Comparison between Bacillary and Amoebic Dysentery:

Feature

Bacillary Dysentery

Amoebic Dysentery

Occurrence

Epidemic

Endemic

Severity

“Lying down disease”

“Walking disease”

Onset

Acute

Gradual

Fever

Common

Unless complicated

Tenderness

Whole abdomen, especially sigmoid part

Localized to sigmoid colon

Quantity of Stool

Scanty but very frequent, bright red, colorless, viscid mucus, jelly-like

Much mingled with blood and mucus, offensive, smelling of decomposing blood, copious

Tenesmus

Very severe

Present but mild

Stool Microscopy

Numerous RBCs, WBCs, and macrophages; few bacteria

Many RBCs in clumps; WBCs and macrophages are scanty; large number of mobile protozoa

Cause

Bacterial

Protozoal

Complications

Toxic arthritis and eye complications

Hepatic and other abscesses; skin perforations

Amoebic Dysentery (Amoebiasis)

Amoebic dysentery is a parasitic infection of the gastrointestinal system that is caused by the parasite Entamoeba histolytica

The infection is most commonly acquired through oral-fecal contamination, which can occur by consuming contaminated food or water, or by coming into contact with contaminated feces and not washing your hands properly.

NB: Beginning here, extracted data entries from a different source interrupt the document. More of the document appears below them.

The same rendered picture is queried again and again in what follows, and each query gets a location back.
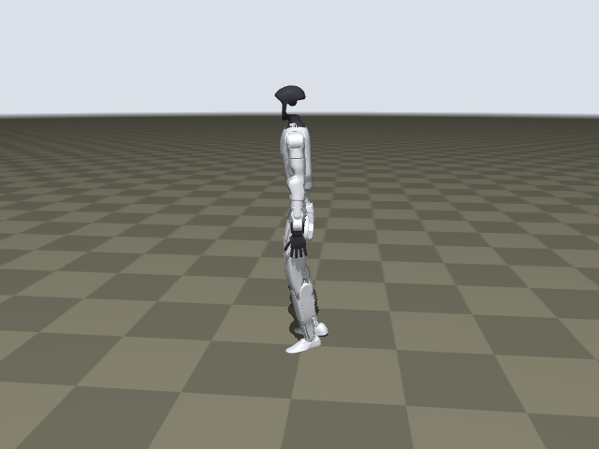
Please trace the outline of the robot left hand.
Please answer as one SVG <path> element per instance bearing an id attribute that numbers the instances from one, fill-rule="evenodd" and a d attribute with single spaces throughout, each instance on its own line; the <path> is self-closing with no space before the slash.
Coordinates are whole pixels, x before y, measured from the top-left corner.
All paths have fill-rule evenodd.
<path id="1" fill-rule="evenodd" d="M 291 243 L 290 257 L 293 256 L 294 249 L 295 249 L 295 257 L 298 258 L 298 249 L 299 249 L 299 256 L 302 257 L 302 249 L 301 248 L 303 248 L 304 254 L 307 255 L 306 241 L 305 241 L 304 236 L 302 236 L 303 233 L 304 233 L 304 222 L 302 221 L 302 231 L 293 231 L 293 221 L 292 221 L 291 222 L 291 234 L 293 234 L 293 235 L 290 237 L 290 241 L 285 246 L 285 251 L 286 251 Z"/>

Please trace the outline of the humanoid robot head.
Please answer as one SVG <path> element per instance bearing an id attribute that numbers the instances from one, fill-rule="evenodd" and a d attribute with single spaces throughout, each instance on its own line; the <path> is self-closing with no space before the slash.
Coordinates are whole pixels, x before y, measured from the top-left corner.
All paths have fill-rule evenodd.
<path id="1" fill-rule="evenodd" d="M 285 86 L 275 93 L 275 97 L 282 102 L 282 120 L 288 120 L 289 123 L 295 123 L 297 127 L 306 128 L 306 126 L 300 120 L 299 115 L 292 115 L 286 113 L 287 103 L 289 106 L 295 106 L 298 100 L 305 99 L 305 93 L 303 92 L 303 90 L 300 87 L 294 85 Z M 287 128 L 289 127 L 292 126 L 288 125 Z"/>

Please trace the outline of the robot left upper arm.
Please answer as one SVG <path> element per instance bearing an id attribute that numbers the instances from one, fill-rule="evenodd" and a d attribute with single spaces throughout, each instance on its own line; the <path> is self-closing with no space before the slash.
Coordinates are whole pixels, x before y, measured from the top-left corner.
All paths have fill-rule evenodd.
<path id="1" fill-rule="evenodd" d="M 289 183 L 294 178 L 299 178 L 304 186 L 304 148 L 305 140 L 301 132 L 291 132 L 286 137 L 286 147 L 289 154 L 289 165 L 293 176 L 286 181 L 286 187 L 290 190 Z M 290 190 L 291 191 L 291 190 Z"/>

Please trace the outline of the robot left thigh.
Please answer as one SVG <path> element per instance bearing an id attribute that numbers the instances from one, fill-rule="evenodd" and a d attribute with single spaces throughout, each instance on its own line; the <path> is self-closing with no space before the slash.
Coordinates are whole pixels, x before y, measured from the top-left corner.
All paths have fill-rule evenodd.
<path id="1" fill-rule="evenodd" d="M 311 241 L 314 233 L 314 224 L 311 223 L 309 216 L 306 215 L 303 215 L 302 221 L 304 222 L 304 233 L 302 234 L 302 236 L 304 236 L 305 241 Z M 292 235 L 293 234 L 291 234 L 290 225 L 285 245 L 290 241 L 290 237 Z M 300 292 L 300 288 L 303 283 L 308 282 L 312 284 L 310 281 L 303 278 L 307 256 L 304 254 L 303 248 L 301 249 L 302 257 L 300 257 L 300 249 L 298 249 L 298 258 L 295 257 L 295 249 L 293 252 L 293 256 L 290 257 L 291 243 L 287 250 L 284 252 L 285 275 L 291 290 L 294 291 L 297 297 L 299 297 L 298 293 Z"/>

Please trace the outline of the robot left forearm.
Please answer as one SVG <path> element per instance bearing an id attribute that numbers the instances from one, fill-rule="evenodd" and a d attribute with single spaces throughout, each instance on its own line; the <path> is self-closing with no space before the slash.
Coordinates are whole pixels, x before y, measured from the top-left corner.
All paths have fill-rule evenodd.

Symptoms of amoebic dysentery 

  • Violent diarrhea, often with blood and/or mucus in the stools
  • Severe colitis
  • Frequent flatulence
  • Dehydration
  • Abdominal cramps and tenderness
  • Slight weight loss
  • Moderate anemia
  • Moderate fever
  • Mild fatigue
  • Unrelated symptoms such as liver abscess, lung involvement, amoeboma swelling, and anal ulceration

Diagnosis

The diagnosis of amoebic dysentery is usually made by examining a stool sample under a microscope to look for cysts or motile organisms. Ultrasound scans may also be performed.

Treatment

The treatment of amoebic dysentery involves several steps:

  1. Correcting any dehydration
  2. Initiating a 10-day course of the antimicrobial drug metronidazole (Flagyl) or tinidazole to eliminate the infection
  3. Administering amoebicidal (lumenal) drugs such as diloxanide furoate, paromomycin, or iodoquinol to eradicate any remaining parasites
  4. Isolating infected individuals to prevent further spread of the infection
  5. Emphasizing personal hygiene practices

Prevention

To prevent the occurrence and transmission of amoebic dysentery, the following preventive measures should be followed:

  • Educate the public about proper handwashing before eating and appropriate fecal disposal practices.
  • Ensure the proper management of carriers of the infection.
  • Promote the use of clean drinking water and safe food handling practices.